● **Your task**:
Please output the whole listing below exactly as it is.

● **Raw data**:
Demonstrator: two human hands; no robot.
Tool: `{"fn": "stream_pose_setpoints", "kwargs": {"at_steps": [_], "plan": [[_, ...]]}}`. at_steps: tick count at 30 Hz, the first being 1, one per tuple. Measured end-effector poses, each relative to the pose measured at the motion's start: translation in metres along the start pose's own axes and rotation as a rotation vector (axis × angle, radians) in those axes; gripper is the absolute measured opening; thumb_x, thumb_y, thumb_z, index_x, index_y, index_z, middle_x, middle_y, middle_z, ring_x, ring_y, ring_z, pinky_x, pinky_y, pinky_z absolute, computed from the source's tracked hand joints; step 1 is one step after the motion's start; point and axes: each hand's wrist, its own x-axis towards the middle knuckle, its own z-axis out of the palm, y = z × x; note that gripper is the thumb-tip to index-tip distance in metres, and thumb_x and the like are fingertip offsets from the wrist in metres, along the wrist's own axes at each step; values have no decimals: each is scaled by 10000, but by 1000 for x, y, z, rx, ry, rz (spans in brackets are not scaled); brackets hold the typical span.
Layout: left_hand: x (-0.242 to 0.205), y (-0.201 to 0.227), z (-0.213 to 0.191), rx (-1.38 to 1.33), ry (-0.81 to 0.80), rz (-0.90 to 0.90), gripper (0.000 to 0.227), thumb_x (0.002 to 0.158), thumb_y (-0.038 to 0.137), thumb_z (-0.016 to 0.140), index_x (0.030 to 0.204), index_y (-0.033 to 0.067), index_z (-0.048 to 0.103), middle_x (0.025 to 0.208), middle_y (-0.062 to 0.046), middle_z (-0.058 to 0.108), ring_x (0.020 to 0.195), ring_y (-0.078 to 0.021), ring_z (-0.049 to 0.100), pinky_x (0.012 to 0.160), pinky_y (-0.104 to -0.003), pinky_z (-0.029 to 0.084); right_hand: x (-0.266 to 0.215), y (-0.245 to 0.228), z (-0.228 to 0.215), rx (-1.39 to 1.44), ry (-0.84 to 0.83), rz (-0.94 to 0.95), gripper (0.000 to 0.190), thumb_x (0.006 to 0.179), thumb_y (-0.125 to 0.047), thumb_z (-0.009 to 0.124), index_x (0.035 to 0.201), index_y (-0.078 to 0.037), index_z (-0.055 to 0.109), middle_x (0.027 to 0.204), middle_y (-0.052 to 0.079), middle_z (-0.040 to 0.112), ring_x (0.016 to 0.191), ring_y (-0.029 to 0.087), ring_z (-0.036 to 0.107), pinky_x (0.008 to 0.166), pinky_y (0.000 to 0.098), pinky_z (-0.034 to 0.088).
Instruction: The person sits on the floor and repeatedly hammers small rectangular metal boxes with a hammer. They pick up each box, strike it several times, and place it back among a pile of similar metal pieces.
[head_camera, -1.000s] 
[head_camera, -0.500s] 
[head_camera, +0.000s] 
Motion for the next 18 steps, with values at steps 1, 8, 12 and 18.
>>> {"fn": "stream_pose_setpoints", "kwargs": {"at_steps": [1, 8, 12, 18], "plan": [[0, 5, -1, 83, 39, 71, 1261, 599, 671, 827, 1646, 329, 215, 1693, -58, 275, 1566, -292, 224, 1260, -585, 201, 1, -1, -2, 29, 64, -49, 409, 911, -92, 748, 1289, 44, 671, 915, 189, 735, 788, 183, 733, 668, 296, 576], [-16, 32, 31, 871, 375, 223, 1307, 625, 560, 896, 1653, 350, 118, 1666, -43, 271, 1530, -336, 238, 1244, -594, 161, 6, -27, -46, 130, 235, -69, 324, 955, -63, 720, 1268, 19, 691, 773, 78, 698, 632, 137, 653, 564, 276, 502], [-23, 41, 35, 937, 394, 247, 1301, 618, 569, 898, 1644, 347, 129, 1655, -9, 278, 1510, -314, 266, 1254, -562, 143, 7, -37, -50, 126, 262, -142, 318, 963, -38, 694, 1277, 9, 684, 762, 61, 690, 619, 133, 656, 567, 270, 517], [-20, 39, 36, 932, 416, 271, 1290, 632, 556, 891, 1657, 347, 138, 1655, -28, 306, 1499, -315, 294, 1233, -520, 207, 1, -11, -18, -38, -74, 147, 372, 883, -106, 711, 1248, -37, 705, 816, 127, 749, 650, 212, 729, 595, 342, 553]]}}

● **Response box**:
Demonstrator: two human hands; no robot.
Tool: `{"fn": "stream_pose_setpoints", "kwargs": {"at_steps": [_], "plan": [[_, ...]]}}`. at_steps: tick count at 30 Hz, the first being 1, one per tuple. Measured end-effector poses, each relative to the pose measured at the motion's start: translation in metres along the start pose's own axes and rotation as a rotation vector (axis × angle, radians) in those axes; gripper is the absolute measured opening; thumb_x, thumb_y, thumb_z, index_x, index_y, index_z, middle_x, middle_y, middle_z, ring_x, ring_y, ring_z, pinky_x, pinky_y, pinky_z absolute, computed from the source's tracked hand joints; step 1 is one step after the motion's start; point and axes: each hand's wrist, its own x-axis towards the middle knuckle, its own z-axis out of the palm, y = z × x; note that gripper is the thumb-tip to index-tip distance in metres, and thumb_x and the like are fingertip offsets from the wrist in metres, along the wrist's own axes at each step; values have no decimals: each is scaled by 10000, but by 1000 for x, y, z, rx, ry, rz (spans in brackets are not scaled); brackets hold the typical span.
Layout: left_hand: x (-0.242 to 0.205), y (-0.201 to 0.227), z (-0.213 to 0.191), rx (-1.38 to 1.33), ry (-0.81 to 0.80), rz (-0.90 to 0.90), gripper (0.000 to 0.227), thumb_x (0.002 to 0.158), thumb_y (-0.038 to 0.137), thumb_z (-0.016 to 0.140), index_x (0.030 to 0.204), index_y (-0.033 to 0.067), index_z (-0.048 to 0.103), middle_x (0.025 to 0.208), middle_y (-0.062 to 0.046), middle_z (-0.058 to 0.108), ring_x (0.020 to 0.195), ring_y (-0.078 to 0.021), ring_z (-0.049 to 0.100), pinky_x (0.012 to 0.160), pinky_y (-0.104 to -0.003), pinky_z (-0.029 to 0.084); right_hand: x (-0.266 to 0.215), y (-0.245 to 0.228), z (-0.228 to 0.215), rx (-1.39 to 1.44), ry (-0.84 to 0.83), rz (-0.94 to 0.95), gripper (0.000 to 0.190), thumb_x (0.006 to 0.179), thumb_y (-0.125 to 0.047), thumb_z (-0.009 to 0.124), index_x (0.035 to 0.201), index_y (-0.078 to 0.037), index_z (-0.055 to 0.109), middle_x (0.027 to 0.204), middle_y (-0.052 to 0.079), middle_z (-0.040 to 0.112), ring_x (0.016 to 0.191), ring_y (-0.029 to 0.087), ring_z (-0.036 to 0.107), pinky_x (0.008 to 0.166), pinky_y (0.000 to 0.098), pinky_z (-0.034 to 0.088).
Instruction: The person sits on the floor and repeatedly hammers small rectangular metal boxes with a hammer. They pick up each box, strike it several times, and place it back among a pile of similar metal pieces.
[head_camera, -1.000s] 
[head_camera, -0.500s] 
[head_camera, +0.000s] 
Motion for the next 18 steps, with values at steps 1, 8, 12 and 18.
>>> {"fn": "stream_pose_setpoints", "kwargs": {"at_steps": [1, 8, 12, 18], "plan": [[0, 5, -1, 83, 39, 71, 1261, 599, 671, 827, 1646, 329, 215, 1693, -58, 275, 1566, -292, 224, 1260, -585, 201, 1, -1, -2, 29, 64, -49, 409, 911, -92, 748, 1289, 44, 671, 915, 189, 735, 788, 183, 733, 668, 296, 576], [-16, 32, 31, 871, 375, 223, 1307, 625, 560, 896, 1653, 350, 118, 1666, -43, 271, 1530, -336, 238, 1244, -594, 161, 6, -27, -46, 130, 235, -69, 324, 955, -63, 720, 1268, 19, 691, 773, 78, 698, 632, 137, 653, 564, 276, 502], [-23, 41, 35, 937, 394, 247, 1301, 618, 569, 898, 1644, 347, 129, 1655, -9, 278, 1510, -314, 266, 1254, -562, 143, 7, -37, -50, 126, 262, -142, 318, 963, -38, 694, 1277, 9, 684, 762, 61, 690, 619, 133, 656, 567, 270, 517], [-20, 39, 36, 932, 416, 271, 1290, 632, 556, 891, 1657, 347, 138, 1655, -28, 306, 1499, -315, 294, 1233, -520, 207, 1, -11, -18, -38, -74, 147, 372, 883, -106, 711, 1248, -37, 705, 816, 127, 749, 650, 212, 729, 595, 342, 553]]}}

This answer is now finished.